MCGRAW: I think it has tremendous promise to provide an easy way for patients to get copies of the data they are likely to care about the most -- lab results, medication history, discharge instructions, diagnoses, the sort of nuts and bolts of what you would need as a patient in order to help to better manage your own care. It is not the entire universe of information patients might want, but it's a decent slice. In most cases, when covered entities are asked to provide a copy of the record, if they can make it available in this way, it's both easy for them and it is easy for the patient. And we know from looking at enforcement statistics from the HHS Office for Civil Rights that the inability to access copies of their own record is one of the top five HIPAA complaints that come in their door.

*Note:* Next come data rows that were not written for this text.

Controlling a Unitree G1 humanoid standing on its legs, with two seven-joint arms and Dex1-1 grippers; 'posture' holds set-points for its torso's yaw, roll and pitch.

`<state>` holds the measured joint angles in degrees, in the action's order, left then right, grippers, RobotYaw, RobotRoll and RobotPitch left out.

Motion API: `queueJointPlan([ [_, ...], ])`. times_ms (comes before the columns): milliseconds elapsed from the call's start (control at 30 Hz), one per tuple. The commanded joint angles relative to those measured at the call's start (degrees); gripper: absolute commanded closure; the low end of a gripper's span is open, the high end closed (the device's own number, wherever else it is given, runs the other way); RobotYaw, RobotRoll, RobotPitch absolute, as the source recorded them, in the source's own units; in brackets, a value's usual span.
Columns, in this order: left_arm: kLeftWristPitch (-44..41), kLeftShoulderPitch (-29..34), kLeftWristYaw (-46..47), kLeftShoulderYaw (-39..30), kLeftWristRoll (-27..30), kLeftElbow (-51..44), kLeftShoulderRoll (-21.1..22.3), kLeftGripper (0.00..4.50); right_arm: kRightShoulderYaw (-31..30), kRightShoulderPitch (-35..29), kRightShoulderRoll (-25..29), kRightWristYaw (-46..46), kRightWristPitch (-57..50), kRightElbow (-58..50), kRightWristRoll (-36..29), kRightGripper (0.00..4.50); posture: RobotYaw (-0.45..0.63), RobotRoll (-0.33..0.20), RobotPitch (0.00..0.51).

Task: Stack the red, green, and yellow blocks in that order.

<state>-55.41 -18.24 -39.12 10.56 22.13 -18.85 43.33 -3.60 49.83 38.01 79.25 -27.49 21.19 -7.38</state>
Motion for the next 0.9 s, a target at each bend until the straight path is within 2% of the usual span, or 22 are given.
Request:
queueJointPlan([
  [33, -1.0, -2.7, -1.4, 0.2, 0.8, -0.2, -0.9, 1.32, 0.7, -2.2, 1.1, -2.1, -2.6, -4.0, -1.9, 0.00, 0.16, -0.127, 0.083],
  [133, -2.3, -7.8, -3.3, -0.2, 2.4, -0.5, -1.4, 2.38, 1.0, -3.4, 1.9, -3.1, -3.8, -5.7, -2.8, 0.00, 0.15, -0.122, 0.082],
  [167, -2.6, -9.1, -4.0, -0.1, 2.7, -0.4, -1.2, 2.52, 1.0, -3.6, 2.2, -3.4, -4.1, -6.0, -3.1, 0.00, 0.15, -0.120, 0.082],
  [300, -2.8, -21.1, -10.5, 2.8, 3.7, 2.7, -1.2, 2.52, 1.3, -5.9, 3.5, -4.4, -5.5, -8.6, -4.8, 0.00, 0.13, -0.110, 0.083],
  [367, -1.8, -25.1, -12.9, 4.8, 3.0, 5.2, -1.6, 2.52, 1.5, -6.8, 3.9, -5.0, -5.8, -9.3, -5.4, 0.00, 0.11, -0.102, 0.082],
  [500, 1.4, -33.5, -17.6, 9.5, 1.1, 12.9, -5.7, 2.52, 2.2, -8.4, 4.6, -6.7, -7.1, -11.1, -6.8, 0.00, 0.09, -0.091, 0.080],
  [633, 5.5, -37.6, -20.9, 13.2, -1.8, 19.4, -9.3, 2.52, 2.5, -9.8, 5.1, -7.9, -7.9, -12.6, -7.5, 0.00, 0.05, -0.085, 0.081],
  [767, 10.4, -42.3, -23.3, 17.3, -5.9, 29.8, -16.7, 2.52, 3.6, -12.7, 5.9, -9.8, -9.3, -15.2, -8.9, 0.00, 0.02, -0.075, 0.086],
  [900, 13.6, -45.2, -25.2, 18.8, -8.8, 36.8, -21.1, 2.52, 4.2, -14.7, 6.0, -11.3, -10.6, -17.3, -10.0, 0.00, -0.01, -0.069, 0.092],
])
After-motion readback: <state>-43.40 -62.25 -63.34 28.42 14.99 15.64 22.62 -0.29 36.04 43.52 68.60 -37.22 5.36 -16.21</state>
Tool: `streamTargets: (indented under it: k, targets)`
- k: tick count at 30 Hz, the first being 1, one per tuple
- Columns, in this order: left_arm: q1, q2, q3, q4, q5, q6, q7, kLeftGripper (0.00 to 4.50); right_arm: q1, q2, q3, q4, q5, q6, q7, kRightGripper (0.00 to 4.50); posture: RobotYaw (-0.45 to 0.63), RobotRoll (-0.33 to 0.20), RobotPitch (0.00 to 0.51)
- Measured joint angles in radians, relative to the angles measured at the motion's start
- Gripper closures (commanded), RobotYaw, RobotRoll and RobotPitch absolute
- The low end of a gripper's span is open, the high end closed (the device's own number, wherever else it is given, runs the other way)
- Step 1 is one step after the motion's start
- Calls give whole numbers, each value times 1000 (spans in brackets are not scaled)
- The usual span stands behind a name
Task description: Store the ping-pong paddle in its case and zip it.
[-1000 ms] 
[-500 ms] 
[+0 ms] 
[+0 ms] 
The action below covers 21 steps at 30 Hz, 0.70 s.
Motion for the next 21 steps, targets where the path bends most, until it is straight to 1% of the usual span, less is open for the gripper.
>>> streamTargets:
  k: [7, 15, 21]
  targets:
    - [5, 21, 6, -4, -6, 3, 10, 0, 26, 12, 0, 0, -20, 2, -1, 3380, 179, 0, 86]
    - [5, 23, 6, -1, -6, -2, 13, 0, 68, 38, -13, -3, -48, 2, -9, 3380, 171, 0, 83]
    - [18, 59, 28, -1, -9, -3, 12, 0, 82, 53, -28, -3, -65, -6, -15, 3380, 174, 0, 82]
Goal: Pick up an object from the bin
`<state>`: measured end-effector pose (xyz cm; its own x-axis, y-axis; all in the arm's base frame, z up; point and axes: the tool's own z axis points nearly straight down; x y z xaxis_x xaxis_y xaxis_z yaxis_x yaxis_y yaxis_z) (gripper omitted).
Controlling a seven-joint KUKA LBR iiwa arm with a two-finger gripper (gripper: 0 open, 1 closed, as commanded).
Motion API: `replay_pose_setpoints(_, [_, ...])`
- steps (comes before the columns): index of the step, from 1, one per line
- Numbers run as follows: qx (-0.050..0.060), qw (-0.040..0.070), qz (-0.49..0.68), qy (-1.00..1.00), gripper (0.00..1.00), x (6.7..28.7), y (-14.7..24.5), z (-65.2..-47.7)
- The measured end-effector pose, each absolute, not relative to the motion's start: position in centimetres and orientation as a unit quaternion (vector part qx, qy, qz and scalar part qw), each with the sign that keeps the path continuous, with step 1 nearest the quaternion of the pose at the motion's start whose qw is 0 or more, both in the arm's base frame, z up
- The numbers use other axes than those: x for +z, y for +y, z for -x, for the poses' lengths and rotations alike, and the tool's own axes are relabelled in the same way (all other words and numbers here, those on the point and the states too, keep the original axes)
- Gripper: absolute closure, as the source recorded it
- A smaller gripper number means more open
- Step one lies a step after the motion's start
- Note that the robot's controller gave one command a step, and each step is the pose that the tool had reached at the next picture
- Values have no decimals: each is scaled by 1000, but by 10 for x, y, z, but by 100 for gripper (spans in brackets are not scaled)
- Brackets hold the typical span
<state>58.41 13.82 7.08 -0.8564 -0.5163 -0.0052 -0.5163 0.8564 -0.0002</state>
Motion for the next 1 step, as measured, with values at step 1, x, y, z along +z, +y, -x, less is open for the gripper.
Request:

So this is clearly an area where a lot of work needs to be done. And certainly regulators should consider allowing a blue button type of an approach to be an acceptable way for providers to either comply with meaningful use requirements for the EHR incentives or comply with their HIPAA obligations to provide patients with access and copies of electronic data. That kind of action by regulators could go a long way toward correcting the problem that we have today, which is the patients have too many obstacles to getting copies of their data.
ANDERSON: Finally what's next for the tiger team? Do you expect the group to remain active and tackle new specific projects or do you know yet?
MCGRAW: I don't know exactly what will happen, but the need for further work on privacy and security issues from a policy standpoint is clearly there. There were many, many times during our tiger team discussions over the summer that issues arose that we deliberately "put in the parking lot." We actually had kind of a running joke on which parking lot was it in: Was it in the "valet lot," so urgent that we needed to get to it right away? Or was it out in the "economy lot" and maybe we could take care of it later? But the list is long, and I know that the team can't keep up the grueling schedule that we set for ourselves over the summer.
There is definitely a need for a group that is already accustomed to working together, as we are, to continue to take on these issues going forward, and to pick them off one by one. So while I'm confident that there will be some more privacy and security work done by the Health IT Policy Committee, which necessitates a sub-group, whether it's the tiger team, or whether we will look to the larger workgroup that we had before is still a bit of an unknown.
But as much as I miss some of the input that we had from our larger workgroup, I do see the advantage of working with a smaller tiger team. It just gets you to closure and decisions much more quickly. If we continued that, though, we would have to come up with some more effective ways to engage the public in our discussions more....We've just got to think more creatively and do better in gathering public input.